One of the biggest mistakes a sales leader can make is to create a forecast for the year and then slide it in the drawer only to pull it out at the end of the year to see how they did.
Instead, think of the forecast as an evolving science experiment. Sales leaders should be constantly pulling third-party data and examining insights from their CRMs, Loh said. If a sales leader makes a decision to incentivize going after a particular segment of customers, for example, they need to make sure it’s not inadvertently increasing discounts or lengthening the sales cycle.
“Whenever you do a forecast call, you know the number is going to be wrong, but the question is, ‘Is it a little wrong or very wrong?’”

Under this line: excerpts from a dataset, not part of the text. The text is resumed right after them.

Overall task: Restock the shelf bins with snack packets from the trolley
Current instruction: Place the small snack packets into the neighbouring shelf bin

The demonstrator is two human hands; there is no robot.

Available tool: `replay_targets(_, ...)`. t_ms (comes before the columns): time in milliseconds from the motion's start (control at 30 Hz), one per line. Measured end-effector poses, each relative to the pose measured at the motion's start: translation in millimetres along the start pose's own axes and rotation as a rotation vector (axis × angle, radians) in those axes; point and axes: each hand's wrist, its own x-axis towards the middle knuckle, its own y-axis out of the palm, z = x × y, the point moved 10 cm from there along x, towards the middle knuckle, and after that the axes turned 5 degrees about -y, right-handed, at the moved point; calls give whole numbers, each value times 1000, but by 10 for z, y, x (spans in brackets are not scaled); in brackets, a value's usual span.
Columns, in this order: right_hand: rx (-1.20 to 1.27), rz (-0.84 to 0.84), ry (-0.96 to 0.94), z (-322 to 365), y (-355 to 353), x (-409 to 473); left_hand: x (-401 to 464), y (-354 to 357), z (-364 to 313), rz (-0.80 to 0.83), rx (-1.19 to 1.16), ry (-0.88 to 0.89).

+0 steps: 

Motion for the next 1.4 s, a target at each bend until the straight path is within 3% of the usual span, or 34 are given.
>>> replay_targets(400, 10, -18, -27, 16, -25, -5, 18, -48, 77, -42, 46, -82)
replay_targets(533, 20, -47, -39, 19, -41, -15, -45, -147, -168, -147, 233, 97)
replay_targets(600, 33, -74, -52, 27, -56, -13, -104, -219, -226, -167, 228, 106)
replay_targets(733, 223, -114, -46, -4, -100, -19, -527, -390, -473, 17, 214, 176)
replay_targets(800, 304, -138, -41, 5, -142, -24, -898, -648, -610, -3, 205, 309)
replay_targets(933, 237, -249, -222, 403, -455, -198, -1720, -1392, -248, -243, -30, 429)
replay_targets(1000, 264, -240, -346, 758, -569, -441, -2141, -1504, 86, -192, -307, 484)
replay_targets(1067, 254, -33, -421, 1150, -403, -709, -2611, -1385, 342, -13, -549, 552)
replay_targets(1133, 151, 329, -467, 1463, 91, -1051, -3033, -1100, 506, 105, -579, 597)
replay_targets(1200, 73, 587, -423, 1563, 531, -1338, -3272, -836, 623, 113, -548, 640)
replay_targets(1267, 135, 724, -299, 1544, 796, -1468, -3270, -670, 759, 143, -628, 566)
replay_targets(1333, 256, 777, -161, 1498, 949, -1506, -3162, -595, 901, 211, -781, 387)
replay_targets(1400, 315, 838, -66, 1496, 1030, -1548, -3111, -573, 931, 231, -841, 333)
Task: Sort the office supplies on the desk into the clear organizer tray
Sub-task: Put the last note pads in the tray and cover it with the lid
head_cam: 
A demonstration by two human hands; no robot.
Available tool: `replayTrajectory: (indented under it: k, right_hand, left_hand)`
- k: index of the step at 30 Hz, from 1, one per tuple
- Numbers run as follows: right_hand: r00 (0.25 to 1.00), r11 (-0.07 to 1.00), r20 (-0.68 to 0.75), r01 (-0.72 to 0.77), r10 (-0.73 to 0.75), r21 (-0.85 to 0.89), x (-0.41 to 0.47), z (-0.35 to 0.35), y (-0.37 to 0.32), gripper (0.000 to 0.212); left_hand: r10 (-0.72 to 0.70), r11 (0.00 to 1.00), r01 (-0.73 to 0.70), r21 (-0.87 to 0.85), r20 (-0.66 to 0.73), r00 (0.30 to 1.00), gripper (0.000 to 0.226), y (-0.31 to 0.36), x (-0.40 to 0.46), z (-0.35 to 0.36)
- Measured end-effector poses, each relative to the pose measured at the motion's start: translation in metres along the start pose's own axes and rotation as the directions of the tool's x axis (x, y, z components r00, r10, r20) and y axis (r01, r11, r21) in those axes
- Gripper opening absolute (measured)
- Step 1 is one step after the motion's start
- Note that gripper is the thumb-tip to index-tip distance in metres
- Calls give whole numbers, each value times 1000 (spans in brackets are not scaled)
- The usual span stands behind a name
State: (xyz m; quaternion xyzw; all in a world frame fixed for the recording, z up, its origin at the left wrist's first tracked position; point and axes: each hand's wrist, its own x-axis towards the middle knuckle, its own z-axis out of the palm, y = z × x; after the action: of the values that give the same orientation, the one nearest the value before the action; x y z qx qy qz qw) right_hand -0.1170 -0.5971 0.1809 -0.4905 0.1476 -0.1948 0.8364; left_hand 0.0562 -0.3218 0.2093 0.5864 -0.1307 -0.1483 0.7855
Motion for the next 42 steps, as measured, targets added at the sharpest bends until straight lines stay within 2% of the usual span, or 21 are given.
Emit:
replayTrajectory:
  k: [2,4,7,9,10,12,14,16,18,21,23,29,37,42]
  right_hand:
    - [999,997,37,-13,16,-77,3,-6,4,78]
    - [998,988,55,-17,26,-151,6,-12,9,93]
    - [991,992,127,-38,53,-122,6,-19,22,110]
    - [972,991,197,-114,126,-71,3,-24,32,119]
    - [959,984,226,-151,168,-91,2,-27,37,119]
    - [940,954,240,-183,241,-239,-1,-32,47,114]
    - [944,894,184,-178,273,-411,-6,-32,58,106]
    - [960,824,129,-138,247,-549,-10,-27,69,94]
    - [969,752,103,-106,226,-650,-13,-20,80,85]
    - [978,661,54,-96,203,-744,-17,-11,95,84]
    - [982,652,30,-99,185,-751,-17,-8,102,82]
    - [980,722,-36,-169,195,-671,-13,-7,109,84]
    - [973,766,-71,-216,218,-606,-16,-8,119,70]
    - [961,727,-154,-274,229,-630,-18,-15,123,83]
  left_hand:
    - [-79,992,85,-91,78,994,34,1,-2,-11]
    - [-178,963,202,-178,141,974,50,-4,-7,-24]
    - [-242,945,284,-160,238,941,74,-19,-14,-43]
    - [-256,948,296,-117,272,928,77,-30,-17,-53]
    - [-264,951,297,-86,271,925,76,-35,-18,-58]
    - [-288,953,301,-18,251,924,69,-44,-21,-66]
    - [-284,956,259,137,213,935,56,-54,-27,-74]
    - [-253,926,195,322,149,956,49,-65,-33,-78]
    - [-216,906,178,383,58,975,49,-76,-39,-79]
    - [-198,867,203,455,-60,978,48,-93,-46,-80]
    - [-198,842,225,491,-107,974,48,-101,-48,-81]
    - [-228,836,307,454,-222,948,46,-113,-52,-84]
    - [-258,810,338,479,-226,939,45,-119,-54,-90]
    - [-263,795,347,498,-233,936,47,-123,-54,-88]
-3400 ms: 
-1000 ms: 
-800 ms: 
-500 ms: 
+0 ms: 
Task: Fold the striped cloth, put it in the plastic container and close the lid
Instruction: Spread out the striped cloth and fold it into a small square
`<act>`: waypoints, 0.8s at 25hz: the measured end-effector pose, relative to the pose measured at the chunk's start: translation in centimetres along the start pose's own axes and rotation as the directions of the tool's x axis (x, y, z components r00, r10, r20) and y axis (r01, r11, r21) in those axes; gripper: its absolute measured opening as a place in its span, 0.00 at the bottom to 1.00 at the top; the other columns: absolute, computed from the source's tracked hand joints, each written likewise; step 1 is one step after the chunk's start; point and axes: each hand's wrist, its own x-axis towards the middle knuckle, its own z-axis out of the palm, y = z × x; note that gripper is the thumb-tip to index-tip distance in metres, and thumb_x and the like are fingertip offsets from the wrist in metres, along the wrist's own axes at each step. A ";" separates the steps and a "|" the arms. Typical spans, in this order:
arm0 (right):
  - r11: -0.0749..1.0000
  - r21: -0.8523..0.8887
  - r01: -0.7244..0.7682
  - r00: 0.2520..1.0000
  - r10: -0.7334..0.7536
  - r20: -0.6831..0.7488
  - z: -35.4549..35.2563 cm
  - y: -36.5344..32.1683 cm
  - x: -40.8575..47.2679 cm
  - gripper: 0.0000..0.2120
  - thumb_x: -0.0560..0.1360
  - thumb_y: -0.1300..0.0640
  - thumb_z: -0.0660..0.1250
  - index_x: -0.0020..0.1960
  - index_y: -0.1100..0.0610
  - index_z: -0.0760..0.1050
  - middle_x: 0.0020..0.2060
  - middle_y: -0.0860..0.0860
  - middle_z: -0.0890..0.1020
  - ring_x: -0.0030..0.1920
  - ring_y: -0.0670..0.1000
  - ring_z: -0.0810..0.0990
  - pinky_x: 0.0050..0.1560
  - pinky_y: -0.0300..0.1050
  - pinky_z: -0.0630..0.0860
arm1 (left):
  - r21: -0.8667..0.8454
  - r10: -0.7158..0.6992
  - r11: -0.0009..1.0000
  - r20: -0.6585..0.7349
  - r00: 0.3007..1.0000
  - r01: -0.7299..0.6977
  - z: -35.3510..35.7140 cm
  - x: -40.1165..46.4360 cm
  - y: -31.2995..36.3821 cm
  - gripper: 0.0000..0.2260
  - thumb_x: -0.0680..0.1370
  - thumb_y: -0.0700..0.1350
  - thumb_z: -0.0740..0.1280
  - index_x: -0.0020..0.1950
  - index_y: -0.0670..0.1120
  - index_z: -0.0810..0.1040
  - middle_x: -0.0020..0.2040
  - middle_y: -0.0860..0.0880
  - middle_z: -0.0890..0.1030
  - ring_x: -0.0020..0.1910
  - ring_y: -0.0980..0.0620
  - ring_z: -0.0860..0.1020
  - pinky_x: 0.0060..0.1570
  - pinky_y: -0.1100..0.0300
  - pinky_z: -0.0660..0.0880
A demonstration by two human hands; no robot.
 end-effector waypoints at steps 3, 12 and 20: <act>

It can also be helpful to use customer data to run scenario plans. If a certain benchmark is hit, like discount rates going up, then a sales leader can figure out how to adapt their strategy based on that plan.
“It’s understanding and having full insight into the data and being able to negotiate the trade-offs when you make those decisions because not everyone has an unlimited affordability envelope,” Loh said.
Ultimately, the only predictable certainty within a forecast is that it will be wrong, Loh said. The goal is to be off by as little as possible, which requires constant reassessment.
“Whenever you do a forecast call, you know the number is going to be wrong, but the question is, ‘Is it a little wrong or very wrong?’” Loh said. “There’s no silver bullet. There’s no one reason we missed our forecast, it’s lots of smaller, incremental things. So it’s pulling all those data sets in and marrying it against things like industry benchmarks, and it’s constantly reassessing your performance.”